Embarqué avec d'autres malheureux sur le bateau-cage Le Lamartinière, il est en butte aux sarcasmes et aux mauvais traitements des autres prisonniers, qui ne peuvent supporter ce prêtre-assassin qui passe son temps à réciter des prières.
En Guyane, c'est l'enfer du bagne :
C'est un climat meurtrier : une alternance de soleil brûlant et de pluies tropicales, où les hommes, travaillant sous une chaleur écrasante, sont assaillis sans trêve par des nuées de moustiques du paludisme, dévorés par des fièvres qui les affaiblissent.
C'est la « case » où chaque nuit sont parqués quarante criminels, jeunes délinquants et vieux récidivistes, qui tous se haïssent. Là, le plus fort fait régner sa loi, un couteau au poing. Là s'étalent la violence et le vice. Si l'un tente de résister, il y laisse sa vie.
C'est là que va vivre le prêtre ! Devant ces êtres abjects, rejetés de tous, son cœur est torturé, il souffre de leurs blasphèmes, de leur obscénité... Il est saisi d'une immense pitié.
Comme eux, il a le crâne tondu et les joues creuses ; comme eux il travaille à l'abattage des arbres en pleine forêt... Mais jamais il ne se plaint, jamais il ne profère de jurons, son regard est compatissant et ne trahit jamais, comme celui des autres, un cœur haineux et désespéré. Souvent il aide les plus faibles.
On commence à s'apercevoir qu'il n'est pas comme les autres.
Au bout d'un an, il est affecté à l'infirmerie d'un camp en plein marécage : Oraput, le camp des têtes dures, des irréductibles, l'horreur des horreurs ! Là, il s'efforce de faire du bien à ces êtres brutaux et fourbes.
Et peu à peu il gagne l'amitié des forçats et le respect des gardiens.
Quand ferme Oraput, il demande à aller sur l'île Saint-Louis au milieu du Maroni, le camp des lépreux. Rongés par ce terrible mal, oubliés de tous, des dizaines de bagnards y attendent la mort dans des conditions abominables. Chaque matin, on leur jette sur la plage un sac de vivres ; une fois par semaine vient un médecin. Le prêtre s'efforce de les soigner, de les encourager...

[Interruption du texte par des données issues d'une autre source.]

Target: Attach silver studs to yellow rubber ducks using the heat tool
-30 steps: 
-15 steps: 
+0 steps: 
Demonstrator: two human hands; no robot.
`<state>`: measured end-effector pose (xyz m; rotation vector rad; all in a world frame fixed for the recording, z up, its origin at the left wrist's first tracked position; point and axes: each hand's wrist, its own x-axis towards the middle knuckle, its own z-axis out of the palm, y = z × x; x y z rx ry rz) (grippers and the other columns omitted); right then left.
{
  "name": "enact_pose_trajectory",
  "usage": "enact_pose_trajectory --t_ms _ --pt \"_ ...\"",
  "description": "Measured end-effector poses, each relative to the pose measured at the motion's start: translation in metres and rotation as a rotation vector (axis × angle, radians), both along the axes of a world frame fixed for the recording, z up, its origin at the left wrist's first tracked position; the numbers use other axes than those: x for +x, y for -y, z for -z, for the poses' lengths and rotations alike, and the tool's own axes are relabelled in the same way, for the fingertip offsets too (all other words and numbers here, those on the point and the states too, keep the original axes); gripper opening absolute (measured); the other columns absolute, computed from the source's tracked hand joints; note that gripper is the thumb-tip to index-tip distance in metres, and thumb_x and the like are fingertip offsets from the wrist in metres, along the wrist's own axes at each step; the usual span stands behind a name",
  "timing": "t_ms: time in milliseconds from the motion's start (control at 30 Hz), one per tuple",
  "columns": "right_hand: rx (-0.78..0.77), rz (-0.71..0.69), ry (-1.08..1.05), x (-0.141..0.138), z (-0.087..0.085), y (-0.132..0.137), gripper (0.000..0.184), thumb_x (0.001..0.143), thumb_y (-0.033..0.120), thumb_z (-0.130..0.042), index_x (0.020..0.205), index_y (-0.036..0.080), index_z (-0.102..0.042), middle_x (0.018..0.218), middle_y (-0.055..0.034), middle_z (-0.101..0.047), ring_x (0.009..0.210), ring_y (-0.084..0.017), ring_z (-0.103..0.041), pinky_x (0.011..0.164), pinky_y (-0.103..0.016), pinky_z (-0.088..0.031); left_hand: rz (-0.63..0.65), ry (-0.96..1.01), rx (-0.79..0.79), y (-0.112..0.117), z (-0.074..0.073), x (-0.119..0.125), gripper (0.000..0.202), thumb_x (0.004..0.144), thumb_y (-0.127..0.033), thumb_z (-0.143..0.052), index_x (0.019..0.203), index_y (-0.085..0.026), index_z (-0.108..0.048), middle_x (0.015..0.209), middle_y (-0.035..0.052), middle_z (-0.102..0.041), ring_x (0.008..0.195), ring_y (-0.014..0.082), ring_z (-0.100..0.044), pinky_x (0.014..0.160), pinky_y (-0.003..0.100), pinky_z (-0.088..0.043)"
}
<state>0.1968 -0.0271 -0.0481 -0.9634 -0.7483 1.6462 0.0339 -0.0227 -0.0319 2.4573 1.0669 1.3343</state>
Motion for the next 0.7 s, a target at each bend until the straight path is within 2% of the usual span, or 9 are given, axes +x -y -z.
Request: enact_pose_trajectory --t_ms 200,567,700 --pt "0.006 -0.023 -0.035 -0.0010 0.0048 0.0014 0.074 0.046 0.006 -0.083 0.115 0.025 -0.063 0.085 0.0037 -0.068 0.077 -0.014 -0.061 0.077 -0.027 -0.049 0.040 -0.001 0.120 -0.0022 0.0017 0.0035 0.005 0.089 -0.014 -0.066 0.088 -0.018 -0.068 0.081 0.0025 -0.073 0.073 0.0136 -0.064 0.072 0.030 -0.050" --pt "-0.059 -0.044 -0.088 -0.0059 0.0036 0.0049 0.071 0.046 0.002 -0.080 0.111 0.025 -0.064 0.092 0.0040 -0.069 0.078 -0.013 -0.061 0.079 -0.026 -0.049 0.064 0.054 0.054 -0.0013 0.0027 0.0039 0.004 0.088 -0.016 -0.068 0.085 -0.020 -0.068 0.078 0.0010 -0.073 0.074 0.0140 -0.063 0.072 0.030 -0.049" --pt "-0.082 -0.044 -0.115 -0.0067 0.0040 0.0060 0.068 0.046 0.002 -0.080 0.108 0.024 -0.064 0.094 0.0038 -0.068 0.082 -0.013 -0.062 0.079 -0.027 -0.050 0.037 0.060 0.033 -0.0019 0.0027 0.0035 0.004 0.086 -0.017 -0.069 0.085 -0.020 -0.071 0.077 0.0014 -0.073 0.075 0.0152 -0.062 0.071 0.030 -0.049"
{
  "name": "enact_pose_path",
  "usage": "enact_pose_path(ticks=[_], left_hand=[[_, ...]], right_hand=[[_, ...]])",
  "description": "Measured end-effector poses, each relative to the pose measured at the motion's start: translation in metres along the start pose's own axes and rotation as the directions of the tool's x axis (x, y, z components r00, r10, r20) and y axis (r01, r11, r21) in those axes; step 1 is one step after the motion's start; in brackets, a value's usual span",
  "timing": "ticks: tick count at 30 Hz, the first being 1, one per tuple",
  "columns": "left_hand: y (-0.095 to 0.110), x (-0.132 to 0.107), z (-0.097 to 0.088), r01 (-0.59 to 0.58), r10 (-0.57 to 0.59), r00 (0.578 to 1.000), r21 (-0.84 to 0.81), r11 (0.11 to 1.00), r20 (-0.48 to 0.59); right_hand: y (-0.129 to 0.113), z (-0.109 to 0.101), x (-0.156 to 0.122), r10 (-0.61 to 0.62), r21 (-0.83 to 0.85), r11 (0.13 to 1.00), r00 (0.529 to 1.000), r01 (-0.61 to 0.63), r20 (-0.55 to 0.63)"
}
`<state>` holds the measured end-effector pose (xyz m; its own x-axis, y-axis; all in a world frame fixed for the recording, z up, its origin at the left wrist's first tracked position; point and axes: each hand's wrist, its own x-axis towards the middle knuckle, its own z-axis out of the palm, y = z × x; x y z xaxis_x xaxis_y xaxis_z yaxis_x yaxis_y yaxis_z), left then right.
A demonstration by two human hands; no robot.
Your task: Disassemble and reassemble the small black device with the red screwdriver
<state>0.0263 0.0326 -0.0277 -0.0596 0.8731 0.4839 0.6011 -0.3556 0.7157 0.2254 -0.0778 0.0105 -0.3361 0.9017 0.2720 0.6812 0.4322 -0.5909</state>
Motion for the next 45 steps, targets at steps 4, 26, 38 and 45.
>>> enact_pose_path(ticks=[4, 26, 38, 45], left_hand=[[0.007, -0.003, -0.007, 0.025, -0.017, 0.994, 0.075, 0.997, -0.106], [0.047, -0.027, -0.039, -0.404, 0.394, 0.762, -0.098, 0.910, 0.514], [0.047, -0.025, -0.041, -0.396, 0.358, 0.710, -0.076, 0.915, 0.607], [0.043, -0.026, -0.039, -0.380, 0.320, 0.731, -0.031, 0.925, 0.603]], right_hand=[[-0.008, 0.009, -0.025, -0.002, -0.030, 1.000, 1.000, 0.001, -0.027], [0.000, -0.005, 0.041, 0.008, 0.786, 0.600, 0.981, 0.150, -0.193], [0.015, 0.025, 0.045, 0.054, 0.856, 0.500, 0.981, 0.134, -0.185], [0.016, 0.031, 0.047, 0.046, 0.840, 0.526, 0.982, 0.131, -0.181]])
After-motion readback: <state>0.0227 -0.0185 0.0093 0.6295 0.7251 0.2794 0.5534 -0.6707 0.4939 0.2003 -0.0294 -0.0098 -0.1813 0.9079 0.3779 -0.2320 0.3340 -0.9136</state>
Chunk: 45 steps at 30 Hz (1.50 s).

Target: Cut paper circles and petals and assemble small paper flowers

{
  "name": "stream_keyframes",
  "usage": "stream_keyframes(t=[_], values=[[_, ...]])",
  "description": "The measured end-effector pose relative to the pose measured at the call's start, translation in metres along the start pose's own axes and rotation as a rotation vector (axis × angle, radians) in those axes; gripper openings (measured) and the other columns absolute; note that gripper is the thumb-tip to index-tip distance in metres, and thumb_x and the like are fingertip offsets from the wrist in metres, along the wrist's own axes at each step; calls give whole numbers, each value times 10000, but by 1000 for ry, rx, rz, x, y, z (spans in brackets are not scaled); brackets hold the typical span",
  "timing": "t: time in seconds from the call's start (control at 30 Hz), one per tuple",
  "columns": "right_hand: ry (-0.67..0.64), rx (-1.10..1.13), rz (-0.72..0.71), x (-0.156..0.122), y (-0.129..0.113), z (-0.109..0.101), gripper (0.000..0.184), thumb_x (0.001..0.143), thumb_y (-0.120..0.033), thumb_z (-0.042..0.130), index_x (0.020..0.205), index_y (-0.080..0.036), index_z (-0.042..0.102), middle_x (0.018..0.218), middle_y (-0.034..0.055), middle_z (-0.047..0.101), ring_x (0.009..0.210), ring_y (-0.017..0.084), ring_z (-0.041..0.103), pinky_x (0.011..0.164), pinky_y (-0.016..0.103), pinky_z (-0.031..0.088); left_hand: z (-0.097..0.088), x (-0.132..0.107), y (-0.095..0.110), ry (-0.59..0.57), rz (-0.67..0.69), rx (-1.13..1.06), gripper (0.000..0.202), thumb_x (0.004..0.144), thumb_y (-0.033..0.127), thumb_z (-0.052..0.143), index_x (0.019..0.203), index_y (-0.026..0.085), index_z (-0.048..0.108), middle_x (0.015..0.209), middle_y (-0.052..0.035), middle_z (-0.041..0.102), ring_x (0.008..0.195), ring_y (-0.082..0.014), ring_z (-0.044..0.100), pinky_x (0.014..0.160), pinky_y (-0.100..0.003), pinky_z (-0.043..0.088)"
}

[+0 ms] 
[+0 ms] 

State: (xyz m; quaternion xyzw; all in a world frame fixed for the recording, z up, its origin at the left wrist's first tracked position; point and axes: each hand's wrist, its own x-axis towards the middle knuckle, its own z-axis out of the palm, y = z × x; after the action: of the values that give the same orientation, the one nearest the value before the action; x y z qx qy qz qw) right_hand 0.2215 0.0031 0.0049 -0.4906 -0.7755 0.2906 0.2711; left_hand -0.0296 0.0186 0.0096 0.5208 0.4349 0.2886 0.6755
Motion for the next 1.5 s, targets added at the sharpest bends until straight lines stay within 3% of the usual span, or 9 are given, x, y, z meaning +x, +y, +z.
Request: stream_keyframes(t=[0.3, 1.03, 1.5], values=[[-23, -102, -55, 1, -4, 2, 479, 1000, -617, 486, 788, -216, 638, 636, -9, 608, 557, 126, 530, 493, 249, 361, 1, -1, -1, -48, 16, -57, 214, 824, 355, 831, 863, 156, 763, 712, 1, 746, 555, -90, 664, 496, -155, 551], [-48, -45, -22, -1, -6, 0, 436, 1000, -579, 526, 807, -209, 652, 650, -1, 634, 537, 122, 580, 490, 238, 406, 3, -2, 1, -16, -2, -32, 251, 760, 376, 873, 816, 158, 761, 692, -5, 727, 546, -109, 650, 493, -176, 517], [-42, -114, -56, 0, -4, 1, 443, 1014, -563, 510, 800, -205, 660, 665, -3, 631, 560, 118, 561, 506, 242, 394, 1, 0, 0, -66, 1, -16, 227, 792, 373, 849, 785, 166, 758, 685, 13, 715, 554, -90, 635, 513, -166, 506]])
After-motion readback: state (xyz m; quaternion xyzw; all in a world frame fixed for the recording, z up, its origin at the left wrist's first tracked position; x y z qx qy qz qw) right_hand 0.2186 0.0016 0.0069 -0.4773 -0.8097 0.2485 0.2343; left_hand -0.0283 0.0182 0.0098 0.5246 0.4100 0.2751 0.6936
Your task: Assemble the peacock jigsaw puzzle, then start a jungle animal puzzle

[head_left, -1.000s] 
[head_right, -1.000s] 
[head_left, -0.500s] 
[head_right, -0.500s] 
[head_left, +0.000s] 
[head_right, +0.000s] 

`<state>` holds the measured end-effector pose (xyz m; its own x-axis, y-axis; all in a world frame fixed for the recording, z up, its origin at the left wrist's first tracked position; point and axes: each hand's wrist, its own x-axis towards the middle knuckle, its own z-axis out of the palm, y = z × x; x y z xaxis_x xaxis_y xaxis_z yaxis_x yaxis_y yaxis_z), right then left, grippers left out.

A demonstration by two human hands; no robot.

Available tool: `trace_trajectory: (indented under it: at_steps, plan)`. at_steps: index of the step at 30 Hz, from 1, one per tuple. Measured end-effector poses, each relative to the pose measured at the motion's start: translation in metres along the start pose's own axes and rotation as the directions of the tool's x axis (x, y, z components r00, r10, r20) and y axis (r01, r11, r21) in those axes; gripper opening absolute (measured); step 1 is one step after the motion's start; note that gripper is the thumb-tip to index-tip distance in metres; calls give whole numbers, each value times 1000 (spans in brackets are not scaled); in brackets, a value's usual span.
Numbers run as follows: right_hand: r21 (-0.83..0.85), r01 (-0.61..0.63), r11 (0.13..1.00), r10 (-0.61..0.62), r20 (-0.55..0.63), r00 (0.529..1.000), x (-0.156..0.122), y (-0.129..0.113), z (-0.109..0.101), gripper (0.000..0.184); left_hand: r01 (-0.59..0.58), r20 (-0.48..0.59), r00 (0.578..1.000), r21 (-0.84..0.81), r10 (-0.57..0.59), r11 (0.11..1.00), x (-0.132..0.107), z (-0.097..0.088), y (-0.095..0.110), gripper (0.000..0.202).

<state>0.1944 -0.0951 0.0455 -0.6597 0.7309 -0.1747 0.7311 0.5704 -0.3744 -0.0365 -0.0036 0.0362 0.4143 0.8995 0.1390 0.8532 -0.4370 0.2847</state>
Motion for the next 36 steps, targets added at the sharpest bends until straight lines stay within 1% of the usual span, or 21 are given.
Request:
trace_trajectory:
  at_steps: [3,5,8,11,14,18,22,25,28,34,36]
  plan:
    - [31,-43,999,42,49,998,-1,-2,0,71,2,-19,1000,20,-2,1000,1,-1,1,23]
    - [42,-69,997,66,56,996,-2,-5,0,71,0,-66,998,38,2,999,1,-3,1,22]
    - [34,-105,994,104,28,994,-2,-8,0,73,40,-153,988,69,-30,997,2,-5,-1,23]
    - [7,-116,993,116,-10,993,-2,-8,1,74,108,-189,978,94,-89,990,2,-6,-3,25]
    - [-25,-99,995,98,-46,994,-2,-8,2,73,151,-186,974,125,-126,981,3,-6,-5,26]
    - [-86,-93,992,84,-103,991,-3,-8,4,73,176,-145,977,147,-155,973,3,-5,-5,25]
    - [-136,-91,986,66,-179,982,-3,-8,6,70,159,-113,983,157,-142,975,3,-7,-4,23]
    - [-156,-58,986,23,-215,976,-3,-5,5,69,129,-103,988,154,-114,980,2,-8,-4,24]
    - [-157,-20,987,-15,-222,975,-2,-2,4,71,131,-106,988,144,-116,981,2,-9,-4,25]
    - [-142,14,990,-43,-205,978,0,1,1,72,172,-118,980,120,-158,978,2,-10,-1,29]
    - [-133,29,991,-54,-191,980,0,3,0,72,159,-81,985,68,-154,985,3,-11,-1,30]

Il vivait là depuis cinq ans, quand on amena sur l'île un forçat, nommé Groscaillou, qui avait déjà purgé une peine de huit ans et venait de contracter la lèpre. Quand le curé se pencha sur lui pour panser ses plaies infectes, l'homme le regarda fixement et se mit à hurler : « Non, non, pas lui, pas l'abbé Pierre ! »
— Comment me connais-tu ?
— Je suis Groscaillou, votre ancien jardinier...
Le prêtre, très ému, s'écria : « Mon pauvre Jean ! Comme tu es puni ! »
En entendant ses hurlements, d'autres s'étaient approchés : « Écoutez-moi, vous tous, cria-t-il, cet homme est innocent... Il a été condamné à ma place... c'est moi qui ai tué la veuve Duval ! J'avais mis la soutane de l'abbé. En revenant je suis tombé sur lui et je lui ai tout raconté en jurant que j'irai me dénoncer le lendemain. Mais j'étais jeune, je voulais vivre… je n'ai rien dit... Et lui, il a été condamné. Maintenant, donnez-moi du papier et un crayon, je veux écrire ma confession... je ne peux plus supporter de garder ça... »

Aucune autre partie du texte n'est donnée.